The C compiler inserts conversion instructions to convert operands into a common format when it encounters an expression with operands of different types.
These conversions are called implicit conversions.
There are four situations in which implicit conversions occur: arithmetic conversions, conversions in assignment phase, conversions in function call phase and conversions in function return phase.
Arithmetic conversions are applied when binary operators are used between operands of different type.
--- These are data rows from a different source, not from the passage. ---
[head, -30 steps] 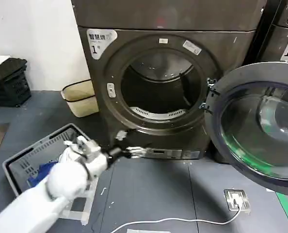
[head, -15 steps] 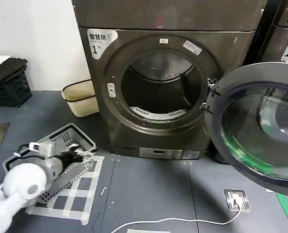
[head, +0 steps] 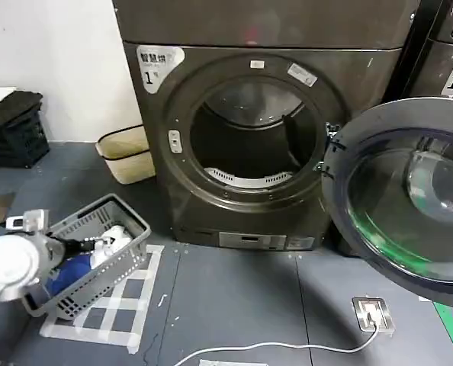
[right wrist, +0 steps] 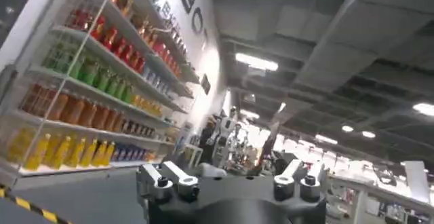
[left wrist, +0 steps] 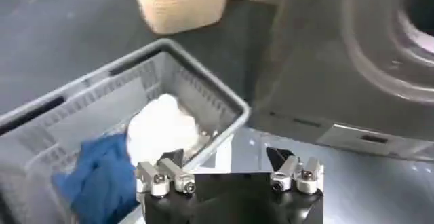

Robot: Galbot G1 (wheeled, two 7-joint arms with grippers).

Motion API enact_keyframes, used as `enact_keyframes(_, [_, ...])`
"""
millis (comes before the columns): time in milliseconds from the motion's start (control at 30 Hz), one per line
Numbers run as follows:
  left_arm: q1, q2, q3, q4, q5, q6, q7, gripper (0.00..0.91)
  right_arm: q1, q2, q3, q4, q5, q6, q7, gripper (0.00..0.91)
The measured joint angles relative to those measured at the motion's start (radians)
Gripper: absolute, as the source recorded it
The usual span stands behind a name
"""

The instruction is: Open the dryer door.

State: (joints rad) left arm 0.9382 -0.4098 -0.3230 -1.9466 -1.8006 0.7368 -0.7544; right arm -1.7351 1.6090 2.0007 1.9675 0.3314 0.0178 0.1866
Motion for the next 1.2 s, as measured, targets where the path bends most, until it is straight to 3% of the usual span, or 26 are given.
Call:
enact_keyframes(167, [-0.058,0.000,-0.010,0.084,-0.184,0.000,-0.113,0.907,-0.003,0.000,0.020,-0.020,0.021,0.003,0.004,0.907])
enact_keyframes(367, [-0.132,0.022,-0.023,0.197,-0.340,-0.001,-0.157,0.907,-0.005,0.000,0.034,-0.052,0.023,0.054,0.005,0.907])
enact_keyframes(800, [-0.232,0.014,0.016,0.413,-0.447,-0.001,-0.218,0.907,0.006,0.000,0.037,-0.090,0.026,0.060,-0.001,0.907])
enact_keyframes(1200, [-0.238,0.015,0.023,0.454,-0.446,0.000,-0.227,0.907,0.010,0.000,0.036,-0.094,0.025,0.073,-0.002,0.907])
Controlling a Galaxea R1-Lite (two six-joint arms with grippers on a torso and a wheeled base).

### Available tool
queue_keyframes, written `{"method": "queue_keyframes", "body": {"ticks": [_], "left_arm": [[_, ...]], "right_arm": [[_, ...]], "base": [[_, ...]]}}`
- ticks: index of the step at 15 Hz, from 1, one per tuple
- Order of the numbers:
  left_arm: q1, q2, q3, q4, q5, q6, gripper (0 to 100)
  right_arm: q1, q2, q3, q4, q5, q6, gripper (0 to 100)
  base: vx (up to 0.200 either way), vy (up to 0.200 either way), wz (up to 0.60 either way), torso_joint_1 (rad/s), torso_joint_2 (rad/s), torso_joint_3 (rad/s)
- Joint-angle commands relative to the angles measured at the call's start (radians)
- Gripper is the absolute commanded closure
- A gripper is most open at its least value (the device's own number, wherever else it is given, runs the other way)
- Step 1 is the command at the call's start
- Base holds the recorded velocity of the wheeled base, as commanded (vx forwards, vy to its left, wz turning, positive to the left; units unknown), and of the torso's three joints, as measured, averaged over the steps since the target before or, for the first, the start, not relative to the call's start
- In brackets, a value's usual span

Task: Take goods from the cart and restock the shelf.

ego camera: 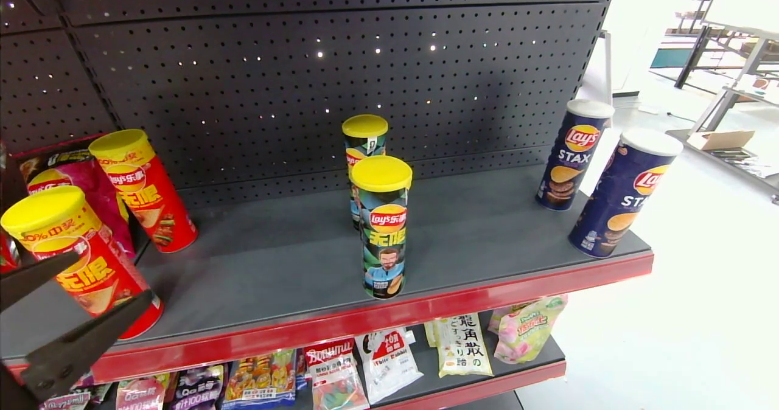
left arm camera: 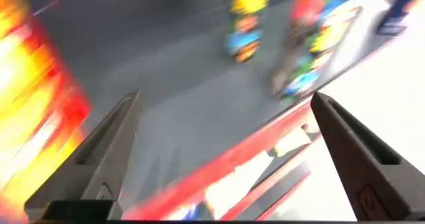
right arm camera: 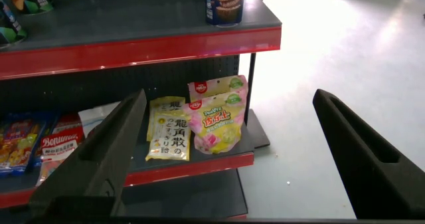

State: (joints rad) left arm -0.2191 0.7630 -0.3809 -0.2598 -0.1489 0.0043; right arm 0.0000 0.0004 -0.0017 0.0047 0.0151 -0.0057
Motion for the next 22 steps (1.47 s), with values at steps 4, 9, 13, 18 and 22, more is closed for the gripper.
{"method": "queue_keyframes", "body": {"ticks": [4,9,13,18,22], "left_arm": [[0.064,-0.562,0.068,0.425,0.216,-0.049,0],[0.066,-0.663,0.102,0.521,0.273,-0.006,0],[0.066,-0.663,0.106,0.519,0.276,0.005,0],[0.066,-0.665,0.115,0.516,0.272,0.008,0],[0.066,-0.665,0.195,0.470,0.261,0.008,0]], "right_arm": [[0.000,0.000,0.000,0.000,0.000,0.000,0],[0.000,0.000,0.000,0.000,0.002,-0.007,0],[0.002,0.000,0.000,0.000,0.003,-0.014,0],[0.002,0.000,0.000,0.000,0.006,-0.005,0],[0.002,0.000,0.000,0.000,0.008,-0.008,0]], "base": [[0.000,0.000,0.00,0.000,0.00,0.000],[0.000,0.000,0.00,0.000,0.00,0.000],[0.000,0.000,0.45,-0.003,0.00,0.005],[0.000,0.000,0.36,-0.001,0.00,0.002],[0.000,0.000,0.00,0.000,0.00,0.000]]}}
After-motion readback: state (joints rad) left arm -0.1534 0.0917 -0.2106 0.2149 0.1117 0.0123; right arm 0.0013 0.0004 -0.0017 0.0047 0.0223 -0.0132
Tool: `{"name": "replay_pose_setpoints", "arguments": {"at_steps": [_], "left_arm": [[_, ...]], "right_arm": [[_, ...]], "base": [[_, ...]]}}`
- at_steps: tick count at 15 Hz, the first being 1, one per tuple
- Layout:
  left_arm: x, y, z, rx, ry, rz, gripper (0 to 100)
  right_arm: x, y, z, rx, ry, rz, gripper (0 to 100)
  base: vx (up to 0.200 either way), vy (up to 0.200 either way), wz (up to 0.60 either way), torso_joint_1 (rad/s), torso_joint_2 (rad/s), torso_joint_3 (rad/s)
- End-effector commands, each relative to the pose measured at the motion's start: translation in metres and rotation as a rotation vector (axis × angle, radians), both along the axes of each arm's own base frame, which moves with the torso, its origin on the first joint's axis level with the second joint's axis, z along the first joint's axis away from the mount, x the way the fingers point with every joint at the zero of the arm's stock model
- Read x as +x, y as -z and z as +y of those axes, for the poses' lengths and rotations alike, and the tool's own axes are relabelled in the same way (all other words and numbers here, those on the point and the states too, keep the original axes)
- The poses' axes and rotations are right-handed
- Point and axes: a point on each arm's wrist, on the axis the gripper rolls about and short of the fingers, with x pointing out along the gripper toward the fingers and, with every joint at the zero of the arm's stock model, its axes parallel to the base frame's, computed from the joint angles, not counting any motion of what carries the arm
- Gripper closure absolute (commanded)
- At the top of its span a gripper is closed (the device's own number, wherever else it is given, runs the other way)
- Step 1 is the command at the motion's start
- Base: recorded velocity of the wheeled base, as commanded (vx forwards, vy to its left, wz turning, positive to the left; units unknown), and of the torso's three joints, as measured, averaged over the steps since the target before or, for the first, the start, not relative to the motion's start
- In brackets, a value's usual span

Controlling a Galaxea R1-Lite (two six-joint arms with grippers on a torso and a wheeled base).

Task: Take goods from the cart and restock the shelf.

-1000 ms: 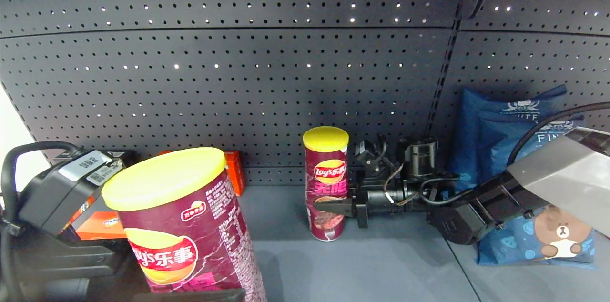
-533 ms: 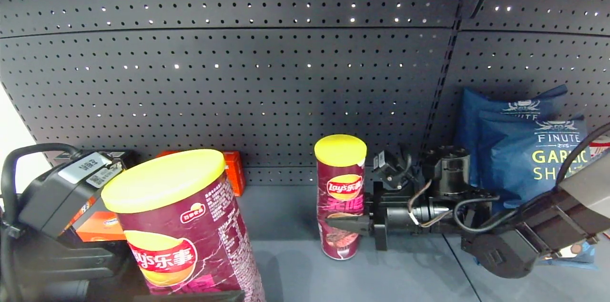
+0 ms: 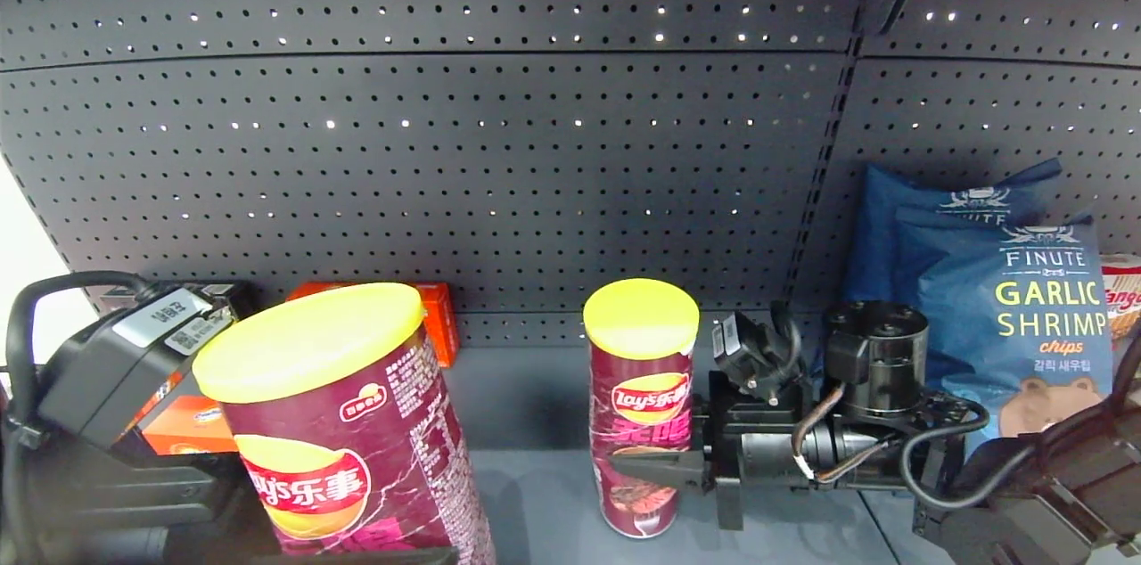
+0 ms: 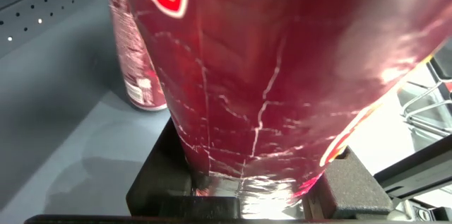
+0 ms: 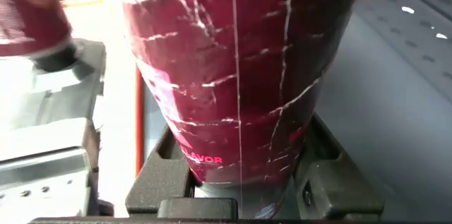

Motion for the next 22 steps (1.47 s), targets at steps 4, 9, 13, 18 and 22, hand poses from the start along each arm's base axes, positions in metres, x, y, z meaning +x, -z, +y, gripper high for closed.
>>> {"name": "replay_pose_setpoints", "arguments": {"at_steps": [4,9,13,18,22], "left_arm": [[0.001,0.002,0.0,0.003,-0.004,0.009,100],[0.002,0.004,0.0,0.008,-0.004,0.02,100],[0.003,0.005,-0.001,0.01,-0.004,0.023,100],[0.002,0.005,-0.001,0.011,-0.002,0.026,100],[0.002,0.005,-0.001,0.01,-0.002,0.025,100]], "right_arm": [[-0.008,0.002,0.001,0.004,-0.017,-0.003,100],[-0.02,0.016,-0.004,-0.013,-0.03,0.019,100],[-0.021,0.017,0.001,-0.015,-0.039,0.022,100],[-0.017,0.022,0.008,-0.023,-0.036,0.027,100],[-0.016,0.023,0.005,-0.026,-0.027,0.031,100]], "base": [[0.0,0.0,0.0,0.0,0.0,0.0],[0.0,0.0,0.0,0.0,0.0,0.0],[0.0,0.0,0.0,0.0,0.0,0.0],[0.0,0.0,0.0,0.0,0.0,0.0],[0.0,0.0,0.0,0.0,0.0,0.0]]}}
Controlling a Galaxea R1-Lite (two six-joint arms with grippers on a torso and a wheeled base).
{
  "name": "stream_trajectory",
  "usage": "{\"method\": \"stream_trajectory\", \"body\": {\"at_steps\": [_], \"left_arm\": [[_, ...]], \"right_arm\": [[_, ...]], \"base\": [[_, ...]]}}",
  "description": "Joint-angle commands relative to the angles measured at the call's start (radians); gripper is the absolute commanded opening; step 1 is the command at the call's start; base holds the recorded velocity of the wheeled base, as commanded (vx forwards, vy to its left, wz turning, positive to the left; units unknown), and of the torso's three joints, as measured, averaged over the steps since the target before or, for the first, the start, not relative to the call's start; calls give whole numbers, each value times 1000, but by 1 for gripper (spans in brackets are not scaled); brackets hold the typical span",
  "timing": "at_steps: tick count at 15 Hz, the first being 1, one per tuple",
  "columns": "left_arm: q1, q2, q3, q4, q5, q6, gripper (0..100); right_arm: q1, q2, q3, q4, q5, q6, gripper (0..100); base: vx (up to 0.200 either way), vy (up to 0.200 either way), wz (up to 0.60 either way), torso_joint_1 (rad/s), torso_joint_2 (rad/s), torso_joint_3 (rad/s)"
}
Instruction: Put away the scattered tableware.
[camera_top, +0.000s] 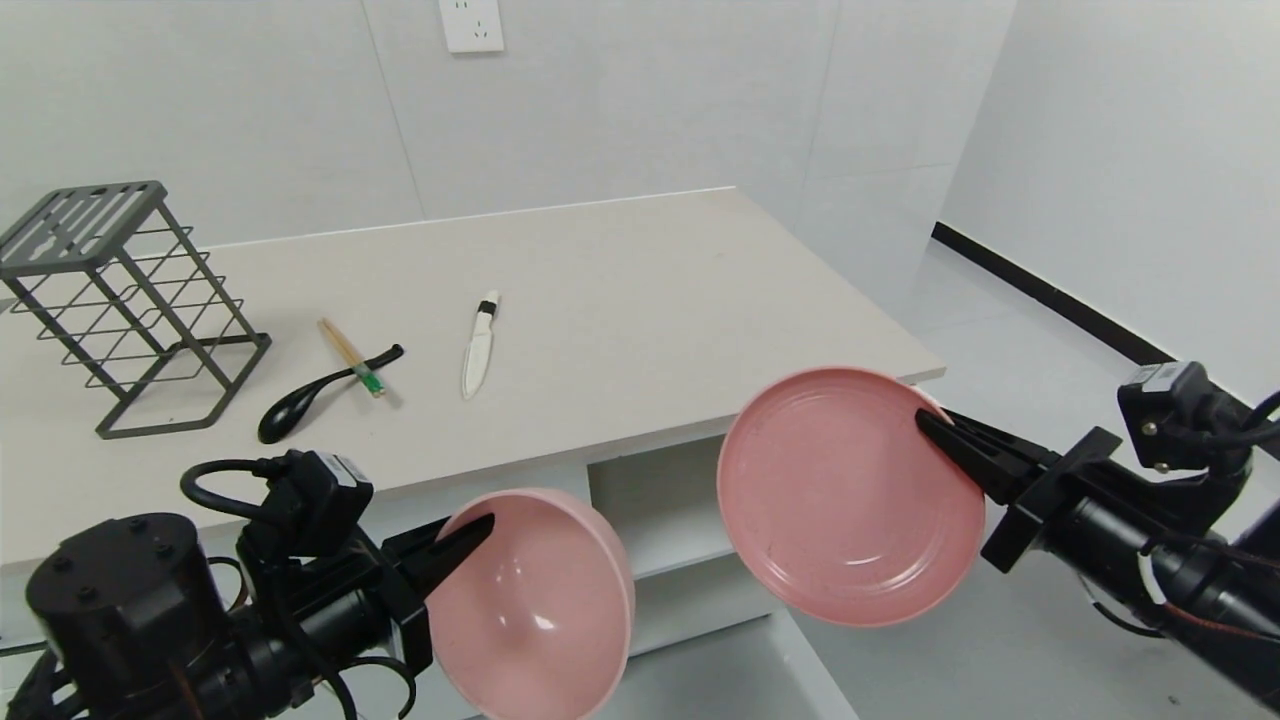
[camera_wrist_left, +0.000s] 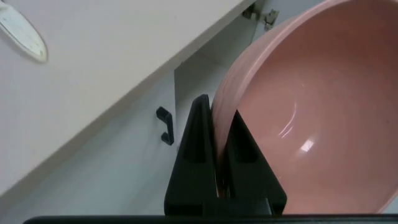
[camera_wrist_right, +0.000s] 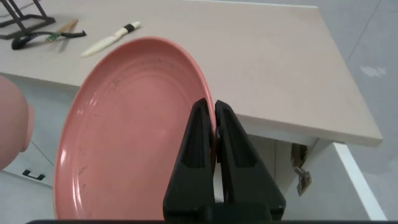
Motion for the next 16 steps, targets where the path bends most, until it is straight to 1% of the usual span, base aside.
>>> {"method": "stream_trajectory", "body": {"at_steps": [1, 2, 4, 5, 11, 16], "left_arm": [[0, 8, 0, -1, 0, 0, 0], [0, 8, 0, -1, 0, 0, 0], [-1, 17, 0, -1, 2, 23, 0], [-1, 19, 0, -1, 2, 27, 0], [0, 25, 0, -1, 2, 27, 0], [2, 22, 0, -1, 3, 27, 0]], "right_arm": [[0, 8, -1, -1, 1, -1, 0], [0, 8, -1, -1, 1, -1, 0], [0, 8, 2, -1, 1, -1, 0], [0, 12, 4, -1, 1, -1, 0], [1, 17, 7, -1, 1, -1, 0], [1, 20, 7, -1, 1, -1, 0]], "base": [[0, 0, 0, -232, 452, 227], [0, 0, 0, -256, 486, 237], [0, 0, 0, -139, 285, 127], [0, 0, 0, -188, 349, 173], [0, 0, 0, -127, 258, 128], [0, 0, 0, -234, 446, 212]]}}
The implicit arithmetic conversion strategy in C consists of converting the operands to the smallest type capable of containing both of them.
Type promotion is an implicit conversion that consists of extending a data type to a type that occupies more bytes but which uses the same representation.
Integral promotion is an implicit conversion that consists of extending a data type to a 32-bit integer type.
When signed and unsigned types are combined in an arithmetic expression, the C compiler converts the signed integer into an unsigned integer if the two types use the same number of bits.
The conversion rules in assignment phase in C provide that the expression on the right of the assignment operator is converted to the type of the variable on the left of the assignment.
In C99, the implicit conversion rules become slightly complicated due to the introduction of the boolean type _Bool and the integer type long long.

In the next lesson we will see how to perform explicit type conversions in C language: this type of conversion takes the name of casting.